“Gianni! L’ottimismo è il profumo della vita!”
Non sono passati nemmeno 10 anni da quando Tonino Guerra prestava il suo ottimismo a Unieuro, eppure le parole d’ordine sono assai cambiate. Sobrietà e loden verde sono arrivati al potere e la situazione economica (e sociale) italiana impone parsimonia e oculatezza, mentre Oscar Farinetti da titolare di Unieuro si è catapultato nel successo di Eataly, primo esempio in Italia di market del luxury food.
Dobbiamo essere sobri e puri? E sia, anche in cucina. Ma non è facile. La sobrietà non è ancora arrivata al cuore della gastronomia rampante, che vive ancora l’epoca della cucina star in tv, degli chef al potere e della venerazione dei prodotti enogastronomici di nicchia [mentre la cultura del cibo, in grande parte, è carente o assente, perlomeno tra le mura domestiche, dove si cucina sempre meno e per minor tempo].
Il ristorante contemporaneo rivendica (e fa pagare) il suo diritto alla ricerca del “piatto perfetto somma di ingredienti perfetti”, e non è à la page se non presenta in carta gli spaghettoni di Gragnano del pastificio Tal dei Tali, il sale dell’Himalaya, le acciughe del mar cantabrico, il pepe nero di Penja, e poi l’uovo magico di Parisi, il fagiolo della Valle degli orti e la lenticchia che arriva direttamente dall’Eden, e magari anche il coniglio grigio di Carmagnola, l’autentico foie gras delle oche protagoniste degli Aristogatti (le gemelle Adelina e Guendalina Bla Bla) e il piccione scapestrato che occupa il sottotetto di un attico in campagna.
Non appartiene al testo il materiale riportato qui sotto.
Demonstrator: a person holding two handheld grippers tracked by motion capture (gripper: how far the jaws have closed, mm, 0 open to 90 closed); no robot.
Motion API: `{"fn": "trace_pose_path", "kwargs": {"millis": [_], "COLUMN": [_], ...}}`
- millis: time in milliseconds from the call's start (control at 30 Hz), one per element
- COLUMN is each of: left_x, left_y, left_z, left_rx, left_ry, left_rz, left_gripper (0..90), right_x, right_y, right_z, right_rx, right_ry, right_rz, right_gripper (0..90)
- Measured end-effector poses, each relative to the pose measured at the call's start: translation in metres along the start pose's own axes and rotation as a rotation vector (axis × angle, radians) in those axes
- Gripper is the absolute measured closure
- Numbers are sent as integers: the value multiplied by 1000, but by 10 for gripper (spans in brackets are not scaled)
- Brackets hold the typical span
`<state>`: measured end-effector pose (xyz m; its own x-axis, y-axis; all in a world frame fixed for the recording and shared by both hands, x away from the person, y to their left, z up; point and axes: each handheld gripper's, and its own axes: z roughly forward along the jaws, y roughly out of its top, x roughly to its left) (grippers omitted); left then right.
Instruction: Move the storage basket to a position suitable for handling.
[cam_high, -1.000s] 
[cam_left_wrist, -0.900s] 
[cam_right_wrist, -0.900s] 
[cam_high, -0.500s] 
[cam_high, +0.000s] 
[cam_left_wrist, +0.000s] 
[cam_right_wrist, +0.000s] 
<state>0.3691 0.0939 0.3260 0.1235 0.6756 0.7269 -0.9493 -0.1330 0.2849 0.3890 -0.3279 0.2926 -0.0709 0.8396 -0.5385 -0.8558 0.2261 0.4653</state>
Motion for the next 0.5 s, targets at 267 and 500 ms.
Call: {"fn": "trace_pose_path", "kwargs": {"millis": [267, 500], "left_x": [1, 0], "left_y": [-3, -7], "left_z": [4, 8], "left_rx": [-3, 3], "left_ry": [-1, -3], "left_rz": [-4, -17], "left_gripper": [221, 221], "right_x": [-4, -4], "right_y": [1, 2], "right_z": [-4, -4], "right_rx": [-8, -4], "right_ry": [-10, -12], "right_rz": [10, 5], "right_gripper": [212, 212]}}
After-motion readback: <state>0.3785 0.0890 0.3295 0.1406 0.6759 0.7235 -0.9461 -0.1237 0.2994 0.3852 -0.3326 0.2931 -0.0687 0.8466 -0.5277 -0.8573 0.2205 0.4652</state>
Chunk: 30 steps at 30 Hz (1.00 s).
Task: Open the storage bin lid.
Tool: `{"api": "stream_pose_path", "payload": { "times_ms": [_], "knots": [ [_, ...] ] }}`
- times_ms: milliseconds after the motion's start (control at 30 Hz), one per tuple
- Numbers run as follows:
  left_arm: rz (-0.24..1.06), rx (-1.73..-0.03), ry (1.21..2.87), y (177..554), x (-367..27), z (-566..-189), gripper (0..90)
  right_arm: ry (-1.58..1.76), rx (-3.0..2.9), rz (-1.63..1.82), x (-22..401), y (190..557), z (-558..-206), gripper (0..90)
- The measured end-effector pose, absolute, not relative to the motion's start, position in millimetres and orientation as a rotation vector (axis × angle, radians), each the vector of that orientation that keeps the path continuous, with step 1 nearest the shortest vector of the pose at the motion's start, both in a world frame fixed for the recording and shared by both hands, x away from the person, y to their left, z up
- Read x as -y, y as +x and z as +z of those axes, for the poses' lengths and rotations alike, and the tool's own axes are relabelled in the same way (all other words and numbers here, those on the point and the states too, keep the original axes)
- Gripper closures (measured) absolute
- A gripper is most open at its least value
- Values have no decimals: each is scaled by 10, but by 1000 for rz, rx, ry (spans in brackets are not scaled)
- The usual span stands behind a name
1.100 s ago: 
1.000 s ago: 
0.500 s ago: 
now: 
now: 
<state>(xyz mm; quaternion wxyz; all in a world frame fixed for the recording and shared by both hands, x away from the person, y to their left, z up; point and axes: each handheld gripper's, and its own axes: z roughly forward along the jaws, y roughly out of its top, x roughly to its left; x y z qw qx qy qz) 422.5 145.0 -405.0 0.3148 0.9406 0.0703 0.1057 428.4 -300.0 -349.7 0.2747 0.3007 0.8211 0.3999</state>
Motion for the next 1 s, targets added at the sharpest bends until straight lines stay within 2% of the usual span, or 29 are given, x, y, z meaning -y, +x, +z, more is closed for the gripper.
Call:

Ma a casa? Ricordiamoci, loden e sobrietà. Perseguire la strada del prodotto perfetto comporterebbe il periplo del mondo e un drastico decurtamento di pecunia dal proprio borsellino. Meglio puntare sul manico (le capacità del cuoco), sull’estro di un piatto nato dal recupero degli avanzi, su una ricetta semplicemente buona. La tradizione gastronomica italiana è fondata su queste doti. Ma ricordiamoci di togliere il loden quando si entra in cucina, che le ditate di unto non sono mica sobrie.